Ante este bagaje ¿Qué es lo que me impide considerar BARRIO un logro dentro de nuestro cine? Personalmente la escasa enjundia de su base argumental. Cierto es que precisamente en propuestas de estas características, no resultan más que un punto de partida para expresar un malestar social y existencial. Pero no es menos evidente que nos encontramos con una intriga previsible, que avanza sin ningún sentido de la progresión, y en la que la actitud de algunos de sus principales personajes devienen apresuradas y sin justificación –la propuesta de César de irse hasta Brasil junto a Ninón y abandonar aquel mundo degradado, cuando es la primera vez que han hablado juntos-. Unamos a ello su pobreza interpretativa y la escasa enjundia que como personaje esgrime Fernando Nogueras, encarnando a “el señorito”, ese chulo que protege a Ninón y que muy pronto descubriremos en sus oscuras intenciones.

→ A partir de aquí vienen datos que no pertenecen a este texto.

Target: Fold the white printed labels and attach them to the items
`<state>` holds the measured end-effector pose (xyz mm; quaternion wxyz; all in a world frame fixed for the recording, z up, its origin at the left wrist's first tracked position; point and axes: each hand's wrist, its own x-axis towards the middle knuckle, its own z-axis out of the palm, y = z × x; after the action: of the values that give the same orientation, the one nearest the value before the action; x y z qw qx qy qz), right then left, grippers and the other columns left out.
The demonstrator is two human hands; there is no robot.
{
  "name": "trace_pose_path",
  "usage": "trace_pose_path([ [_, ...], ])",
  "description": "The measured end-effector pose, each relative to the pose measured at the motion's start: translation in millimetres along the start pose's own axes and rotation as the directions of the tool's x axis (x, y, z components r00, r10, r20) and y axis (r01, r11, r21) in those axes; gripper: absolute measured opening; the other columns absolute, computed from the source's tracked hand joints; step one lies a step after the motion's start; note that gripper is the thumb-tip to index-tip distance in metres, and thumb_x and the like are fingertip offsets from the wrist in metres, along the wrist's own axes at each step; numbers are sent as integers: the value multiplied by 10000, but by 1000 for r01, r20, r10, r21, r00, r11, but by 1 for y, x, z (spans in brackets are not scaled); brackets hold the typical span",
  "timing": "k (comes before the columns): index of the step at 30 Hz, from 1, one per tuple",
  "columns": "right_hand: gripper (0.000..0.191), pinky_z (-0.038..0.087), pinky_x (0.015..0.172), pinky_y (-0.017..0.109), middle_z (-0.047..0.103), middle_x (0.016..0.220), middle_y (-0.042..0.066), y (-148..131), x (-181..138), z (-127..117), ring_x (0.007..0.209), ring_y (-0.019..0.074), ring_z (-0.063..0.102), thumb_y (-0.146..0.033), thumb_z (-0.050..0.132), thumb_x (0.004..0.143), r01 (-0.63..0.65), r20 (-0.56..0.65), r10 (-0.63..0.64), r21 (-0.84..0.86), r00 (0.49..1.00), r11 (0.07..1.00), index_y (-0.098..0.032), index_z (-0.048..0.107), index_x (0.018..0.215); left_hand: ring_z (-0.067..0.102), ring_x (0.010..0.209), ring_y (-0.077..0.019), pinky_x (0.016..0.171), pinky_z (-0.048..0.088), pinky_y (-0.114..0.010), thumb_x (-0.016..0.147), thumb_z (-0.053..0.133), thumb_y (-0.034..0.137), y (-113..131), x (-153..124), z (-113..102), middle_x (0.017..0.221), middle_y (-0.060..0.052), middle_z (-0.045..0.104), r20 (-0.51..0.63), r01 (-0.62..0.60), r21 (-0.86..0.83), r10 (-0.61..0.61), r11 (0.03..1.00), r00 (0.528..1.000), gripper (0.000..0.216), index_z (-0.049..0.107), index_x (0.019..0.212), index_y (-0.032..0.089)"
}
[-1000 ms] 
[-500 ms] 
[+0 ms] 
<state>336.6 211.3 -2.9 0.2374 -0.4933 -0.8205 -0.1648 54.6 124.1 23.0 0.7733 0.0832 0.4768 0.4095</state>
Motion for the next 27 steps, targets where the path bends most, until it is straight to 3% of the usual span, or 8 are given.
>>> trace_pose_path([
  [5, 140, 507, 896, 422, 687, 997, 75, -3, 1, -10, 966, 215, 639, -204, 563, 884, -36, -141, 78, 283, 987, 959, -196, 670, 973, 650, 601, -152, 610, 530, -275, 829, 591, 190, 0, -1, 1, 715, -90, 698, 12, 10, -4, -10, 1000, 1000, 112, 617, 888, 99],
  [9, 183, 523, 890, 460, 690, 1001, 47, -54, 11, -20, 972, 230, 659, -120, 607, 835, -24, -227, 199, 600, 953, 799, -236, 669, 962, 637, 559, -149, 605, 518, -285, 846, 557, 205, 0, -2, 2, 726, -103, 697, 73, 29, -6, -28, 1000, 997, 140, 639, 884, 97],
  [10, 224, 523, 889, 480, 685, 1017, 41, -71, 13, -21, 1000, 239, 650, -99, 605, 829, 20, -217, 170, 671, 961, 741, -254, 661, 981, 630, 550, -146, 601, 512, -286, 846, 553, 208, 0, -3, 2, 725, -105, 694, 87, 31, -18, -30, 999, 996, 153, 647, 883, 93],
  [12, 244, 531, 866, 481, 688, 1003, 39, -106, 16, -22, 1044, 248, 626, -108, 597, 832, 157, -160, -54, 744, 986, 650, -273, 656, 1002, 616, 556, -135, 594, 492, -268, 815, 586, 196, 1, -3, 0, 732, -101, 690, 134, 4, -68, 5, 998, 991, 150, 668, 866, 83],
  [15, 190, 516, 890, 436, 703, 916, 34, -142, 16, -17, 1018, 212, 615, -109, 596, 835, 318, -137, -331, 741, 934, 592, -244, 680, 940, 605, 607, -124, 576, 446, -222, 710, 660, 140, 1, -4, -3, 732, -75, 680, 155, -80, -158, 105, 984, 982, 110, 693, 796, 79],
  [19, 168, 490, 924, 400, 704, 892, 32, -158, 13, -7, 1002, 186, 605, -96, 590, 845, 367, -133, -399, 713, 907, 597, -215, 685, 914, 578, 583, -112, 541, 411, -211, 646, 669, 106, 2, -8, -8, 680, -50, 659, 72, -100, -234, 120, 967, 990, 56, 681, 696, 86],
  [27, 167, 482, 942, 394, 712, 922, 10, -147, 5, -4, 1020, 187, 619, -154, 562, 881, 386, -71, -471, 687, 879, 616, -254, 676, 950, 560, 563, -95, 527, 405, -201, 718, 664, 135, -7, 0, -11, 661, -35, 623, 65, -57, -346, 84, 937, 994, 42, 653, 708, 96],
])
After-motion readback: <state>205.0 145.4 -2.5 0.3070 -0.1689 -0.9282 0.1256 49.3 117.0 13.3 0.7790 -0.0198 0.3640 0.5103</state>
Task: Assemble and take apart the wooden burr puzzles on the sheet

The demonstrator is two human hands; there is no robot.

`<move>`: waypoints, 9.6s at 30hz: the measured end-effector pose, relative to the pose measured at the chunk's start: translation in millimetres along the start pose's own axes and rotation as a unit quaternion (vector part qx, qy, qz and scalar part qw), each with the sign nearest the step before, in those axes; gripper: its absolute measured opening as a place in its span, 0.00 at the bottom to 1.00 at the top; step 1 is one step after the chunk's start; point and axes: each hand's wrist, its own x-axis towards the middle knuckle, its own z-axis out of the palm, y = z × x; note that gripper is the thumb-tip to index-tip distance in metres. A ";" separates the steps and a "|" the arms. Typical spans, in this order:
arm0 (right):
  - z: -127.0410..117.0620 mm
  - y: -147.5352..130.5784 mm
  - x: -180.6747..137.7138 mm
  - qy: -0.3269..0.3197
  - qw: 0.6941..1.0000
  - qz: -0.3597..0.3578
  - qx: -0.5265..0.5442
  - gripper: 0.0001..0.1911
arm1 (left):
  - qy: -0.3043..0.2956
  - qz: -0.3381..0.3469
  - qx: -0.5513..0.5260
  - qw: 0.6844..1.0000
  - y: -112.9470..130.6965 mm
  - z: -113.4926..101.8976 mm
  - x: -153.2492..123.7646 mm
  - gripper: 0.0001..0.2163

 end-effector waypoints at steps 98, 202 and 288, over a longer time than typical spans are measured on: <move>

Titulada en su versión portuguesa “Viela, rua sem sol”, además de por sus intrínsecos valores, y de acentuarnos la curiosidad para acercarnos a otros exponentes de la filmografía de Vajda en estos años, adelanta una corriente de cierta herencia entre expresionista o neorrealista, que muy pronto tendría su prolongación en títulos como LA CALE SIN SOL (1948, Rafael Gil), de la cual retoma no pocos elementos, y en la que, curioso detalle, también recupera la presencia de Manolo Moran en su reparto. En todo caso, el film del autor de MI TIO JACINTO, nos habla bien a las claras de esa veta generada por nuestro cine, tan oscura en su visionado, como valiosa siquiera sea parcialmente en sus resultados.